=== Exercise aim ===
What is the number of lines in the entries below that include the word "kindly"? Provide the number only.

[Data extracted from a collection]

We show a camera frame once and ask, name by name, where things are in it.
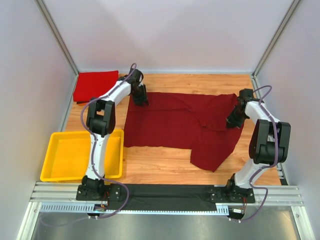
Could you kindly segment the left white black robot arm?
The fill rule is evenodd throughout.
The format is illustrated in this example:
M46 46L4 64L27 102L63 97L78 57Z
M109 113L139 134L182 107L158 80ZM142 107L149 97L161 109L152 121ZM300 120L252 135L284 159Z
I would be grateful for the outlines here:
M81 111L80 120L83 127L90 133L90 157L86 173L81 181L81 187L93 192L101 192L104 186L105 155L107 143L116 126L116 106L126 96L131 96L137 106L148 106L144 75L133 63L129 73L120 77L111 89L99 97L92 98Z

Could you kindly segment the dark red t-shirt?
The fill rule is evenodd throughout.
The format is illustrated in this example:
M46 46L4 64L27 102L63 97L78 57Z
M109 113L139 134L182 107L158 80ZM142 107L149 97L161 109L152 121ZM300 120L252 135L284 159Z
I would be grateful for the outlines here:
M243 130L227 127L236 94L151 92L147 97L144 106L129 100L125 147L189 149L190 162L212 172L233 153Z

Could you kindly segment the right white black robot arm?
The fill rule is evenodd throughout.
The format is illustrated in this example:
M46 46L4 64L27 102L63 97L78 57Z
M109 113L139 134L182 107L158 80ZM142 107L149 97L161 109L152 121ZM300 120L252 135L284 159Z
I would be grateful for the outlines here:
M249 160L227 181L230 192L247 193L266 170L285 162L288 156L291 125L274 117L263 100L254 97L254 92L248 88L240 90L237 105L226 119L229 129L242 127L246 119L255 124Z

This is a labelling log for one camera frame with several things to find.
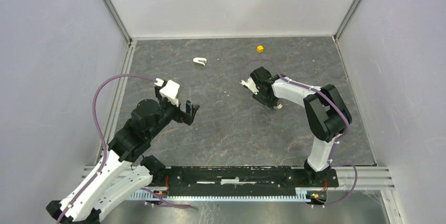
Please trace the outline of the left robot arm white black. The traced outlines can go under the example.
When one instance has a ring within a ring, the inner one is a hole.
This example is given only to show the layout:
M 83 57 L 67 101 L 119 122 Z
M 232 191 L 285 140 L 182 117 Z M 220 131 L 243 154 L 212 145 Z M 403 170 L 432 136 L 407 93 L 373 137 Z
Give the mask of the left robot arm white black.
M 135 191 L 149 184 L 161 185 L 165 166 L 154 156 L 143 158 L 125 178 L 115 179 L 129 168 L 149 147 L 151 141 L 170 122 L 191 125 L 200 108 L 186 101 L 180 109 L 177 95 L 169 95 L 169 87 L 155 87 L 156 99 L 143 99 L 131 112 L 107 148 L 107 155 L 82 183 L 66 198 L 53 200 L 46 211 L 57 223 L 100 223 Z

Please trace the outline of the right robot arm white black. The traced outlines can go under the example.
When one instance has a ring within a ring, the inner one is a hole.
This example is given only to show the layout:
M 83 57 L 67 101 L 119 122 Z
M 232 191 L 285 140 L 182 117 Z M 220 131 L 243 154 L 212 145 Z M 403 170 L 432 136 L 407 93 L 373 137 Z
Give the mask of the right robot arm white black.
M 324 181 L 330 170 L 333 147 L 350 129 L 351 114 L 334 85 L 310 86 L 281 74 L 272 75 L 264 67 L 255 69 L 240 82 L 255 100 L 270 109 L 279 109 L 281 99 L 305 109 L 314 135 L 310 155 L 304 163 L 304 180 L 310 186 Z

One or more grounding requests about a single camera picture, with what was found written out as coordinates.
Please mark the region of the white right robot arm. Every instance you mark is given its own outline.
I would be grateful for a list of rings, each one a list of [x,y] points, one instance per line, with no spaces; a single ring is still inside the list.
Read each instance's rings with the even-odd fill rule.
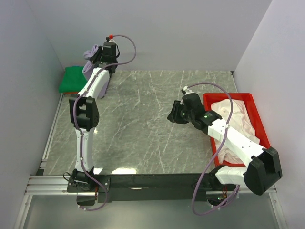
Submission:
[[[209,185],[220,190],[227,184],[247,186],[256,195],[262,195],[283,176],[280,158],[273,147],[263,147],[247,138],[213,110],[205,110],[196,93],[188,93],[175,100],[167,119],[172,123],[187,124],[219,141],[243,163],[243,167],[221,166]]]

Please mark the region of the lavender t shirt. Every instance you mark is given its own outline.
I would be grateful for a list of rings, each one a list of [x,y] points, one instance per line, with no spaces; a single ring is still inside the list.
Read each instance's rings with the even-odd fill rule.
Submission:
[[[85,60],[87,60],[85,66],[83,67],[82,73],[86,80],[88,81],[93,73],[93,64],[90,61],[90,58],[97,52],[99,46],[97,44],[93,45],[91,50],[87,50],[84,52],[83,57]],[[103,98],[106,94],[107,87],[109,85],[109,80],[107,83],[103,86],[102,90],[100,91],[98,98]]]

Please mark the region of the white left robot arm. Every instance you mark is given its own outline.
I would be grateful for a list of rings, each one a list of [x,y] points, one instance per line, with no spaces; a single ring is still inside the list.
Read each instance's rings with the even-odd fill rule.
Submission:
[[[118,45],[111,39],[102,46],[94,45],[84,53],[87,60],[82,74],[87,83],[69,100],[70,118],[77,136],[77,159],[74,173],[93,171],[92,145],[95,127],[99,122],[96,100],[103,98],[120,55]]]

=== Reply ===
3